| Your task |
Beginning at the line containing "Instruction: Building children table", repeat each line below exactly up to and including the line containing "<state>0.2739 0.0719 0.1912". Do not repeat the pictures.

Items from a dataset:
- - - - -

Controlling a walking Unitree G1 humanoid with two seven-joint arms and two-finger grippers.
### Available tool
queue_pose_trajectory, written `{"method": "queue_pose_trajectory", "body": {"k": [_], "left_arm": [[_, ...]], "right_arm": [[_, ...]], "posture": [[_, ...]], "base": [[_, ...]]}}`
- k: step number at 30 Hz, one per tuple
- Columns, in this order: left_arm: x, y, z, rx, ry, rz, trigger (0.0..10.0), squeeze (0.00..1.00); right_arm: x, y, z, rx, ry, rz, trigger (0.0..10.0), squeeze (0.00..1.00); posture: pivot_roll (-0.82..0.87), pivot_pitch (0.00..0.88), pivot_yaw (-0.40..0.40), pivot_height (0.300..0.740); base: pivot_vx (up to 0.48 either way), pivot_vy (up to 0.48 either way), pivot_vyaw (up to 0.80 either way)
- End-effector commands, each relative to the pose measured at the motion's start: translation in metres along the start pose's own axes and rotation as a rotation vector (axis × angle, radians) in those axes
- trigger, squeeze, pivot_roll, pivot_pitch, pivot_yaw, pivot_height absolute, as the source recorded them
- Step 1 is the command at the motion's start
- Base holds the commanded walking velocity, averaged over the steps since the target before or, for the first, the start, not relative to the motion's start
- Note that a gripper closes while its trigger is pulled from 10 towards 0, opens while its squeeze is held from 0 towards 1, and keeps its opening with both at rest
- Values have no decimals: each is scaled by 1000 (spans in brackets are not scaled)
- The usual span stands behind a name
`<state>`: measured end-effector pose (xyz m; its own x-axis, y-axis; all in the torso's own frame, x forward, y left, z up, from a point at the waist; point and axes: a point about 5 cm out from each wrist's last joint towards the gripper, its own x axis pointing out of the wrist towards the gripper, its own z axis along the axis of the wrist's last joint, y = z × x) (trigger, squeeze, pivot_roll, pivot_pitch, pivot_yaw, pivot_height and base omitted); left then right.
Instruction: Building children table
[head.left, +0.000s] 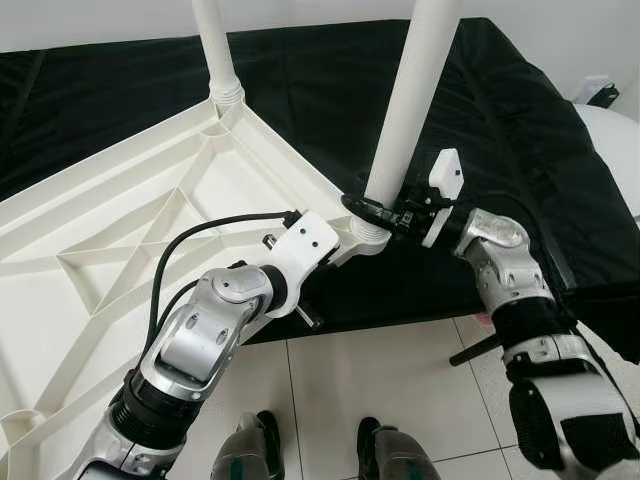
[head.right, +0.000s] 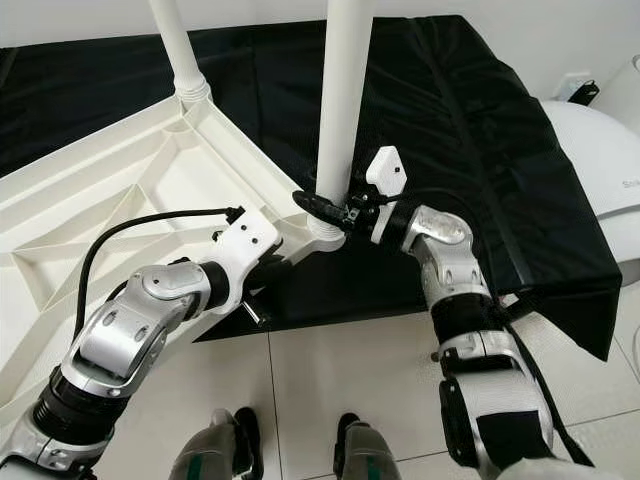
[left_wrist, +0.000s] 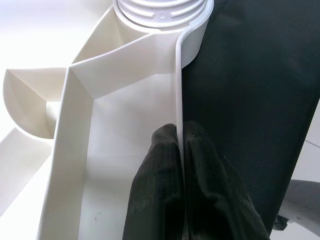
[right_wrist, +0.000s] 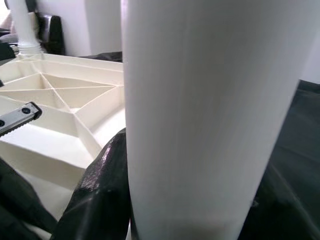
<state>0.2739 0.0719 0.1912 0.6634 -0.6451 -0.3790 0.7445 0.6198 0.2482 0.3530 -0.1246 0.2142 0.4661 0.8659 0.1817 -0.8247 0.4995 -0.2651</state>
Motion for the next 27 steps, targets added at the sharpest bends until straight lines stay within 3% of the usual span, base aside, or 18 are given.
{"method": "queue_pose_trajectory", "body": {"k": [1,10,11,25,27], "left_arm": [[0,4,0,-12,3,67,10000,0],[0,4,0,-23,3,88,10000,0],[1,6,-1,-8,8,125,10000,0],[5,7,3,-11,-13,186,10000,0],[6,8,7,-35,-43,241,10000,0]], "right_arm": [[5,5,4,14,-42,17,10000,0],[7,10,9,30,-64,-75,10000,0],[9,16,10,45,-61,-171,10000,0],[12,32,16,79,-79,-314,10000,0],[15,37,16,105,-94,-417,10000,0]], "posture": [[-102,234,3,740],[-105,234,-4,740],[-106,230,-10,740],[-111,223,-14,740],[-111,224,-16,740]], "base": [[0,0,0],[0,0,0],[0,0,0],[0,0,0],[0,0,0]]}}
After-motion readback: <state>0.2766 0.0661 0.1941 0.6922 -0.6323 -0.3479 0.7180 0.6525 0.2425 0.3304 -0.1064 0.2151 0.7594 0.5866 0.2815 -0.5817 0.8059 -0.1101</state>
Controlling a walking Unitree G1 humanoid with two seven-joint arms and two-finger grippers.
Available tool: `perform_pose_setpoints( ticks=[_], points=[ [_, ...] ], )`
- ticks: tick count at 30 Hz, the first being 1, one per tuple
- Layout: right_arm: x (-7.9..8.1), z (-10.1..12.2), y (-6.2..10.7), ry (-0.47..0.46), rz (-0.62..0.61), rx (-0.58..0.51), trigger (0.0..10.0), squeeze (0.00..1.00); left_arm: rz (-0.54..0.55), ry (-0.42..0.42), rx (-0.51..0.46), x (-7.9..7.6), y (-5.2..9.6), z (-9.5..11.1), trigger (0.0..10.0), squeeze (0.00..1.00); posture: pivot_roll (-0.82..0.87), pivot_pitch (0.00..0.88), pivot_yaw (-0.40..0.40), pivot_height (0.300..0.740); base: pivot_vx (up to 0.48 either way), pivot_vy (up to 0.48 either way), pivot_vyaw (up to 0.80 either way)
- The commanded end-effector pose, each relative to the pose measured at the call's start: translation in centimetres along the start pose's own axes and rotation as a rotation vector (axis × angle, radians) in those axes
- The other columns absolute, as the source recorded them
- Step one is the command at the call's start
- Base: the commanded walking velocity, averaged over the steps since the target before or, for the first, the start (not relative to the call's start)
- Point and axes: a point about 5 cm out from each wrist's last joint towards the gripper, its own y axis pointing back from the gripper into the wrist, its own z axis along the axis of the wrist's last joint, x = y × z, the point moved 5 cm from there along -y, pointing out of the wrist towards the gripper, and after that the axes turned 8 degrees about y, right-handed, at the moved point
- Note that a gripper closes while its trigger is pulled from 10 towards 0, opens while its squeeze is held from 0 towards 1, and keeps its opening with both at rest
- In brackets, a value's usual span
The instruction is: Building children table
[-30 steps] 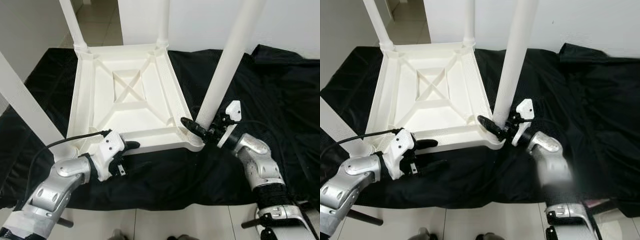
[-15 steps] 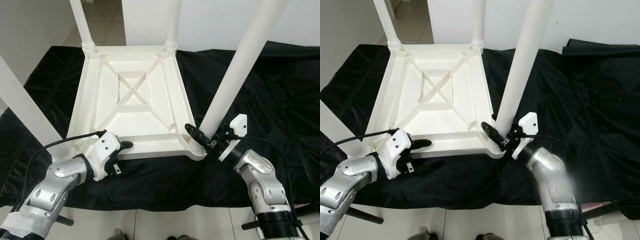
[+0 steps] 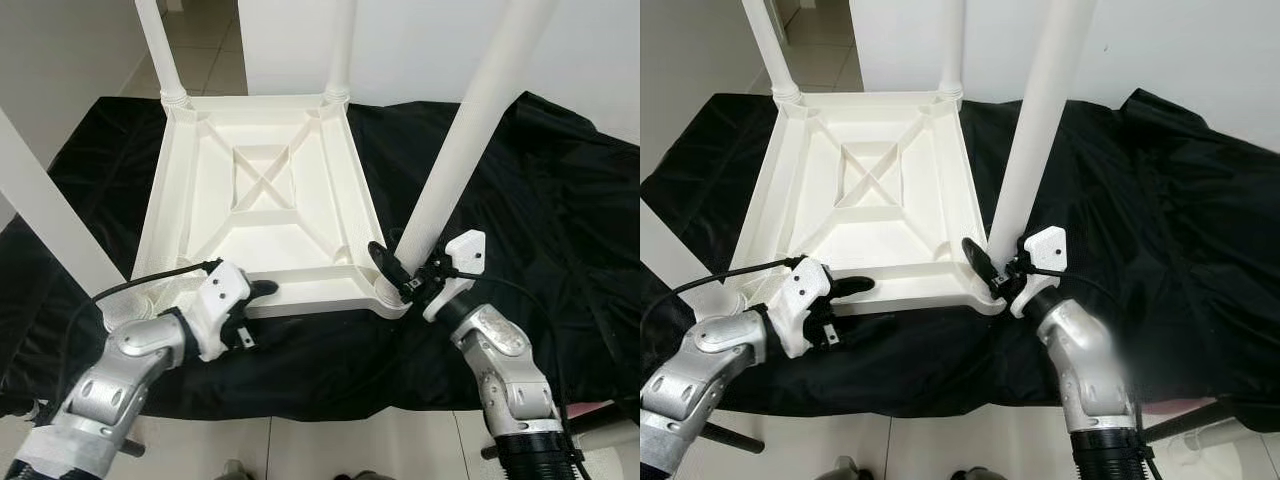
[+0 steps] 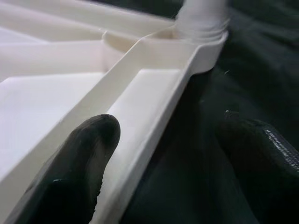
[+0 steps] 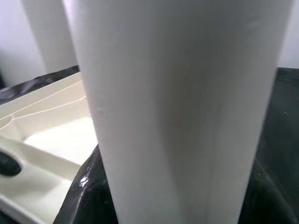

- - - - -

| Task output |
Instruction: Building children table
[head.left, +0.000s] 
[head.right, +0.000s] 
[left_wrist, +0.000s] 
[right_wrist, +0.000s] 
<state>0.2739 0.0719 0.1912 0.6634 -0.6451 -0.3790 0.7445 0.6198 0.2482 0.3530 -0.1246 0.2142 0.4661 0.8659 0.1817 -0.8247 0.4995 -0.2651</state>

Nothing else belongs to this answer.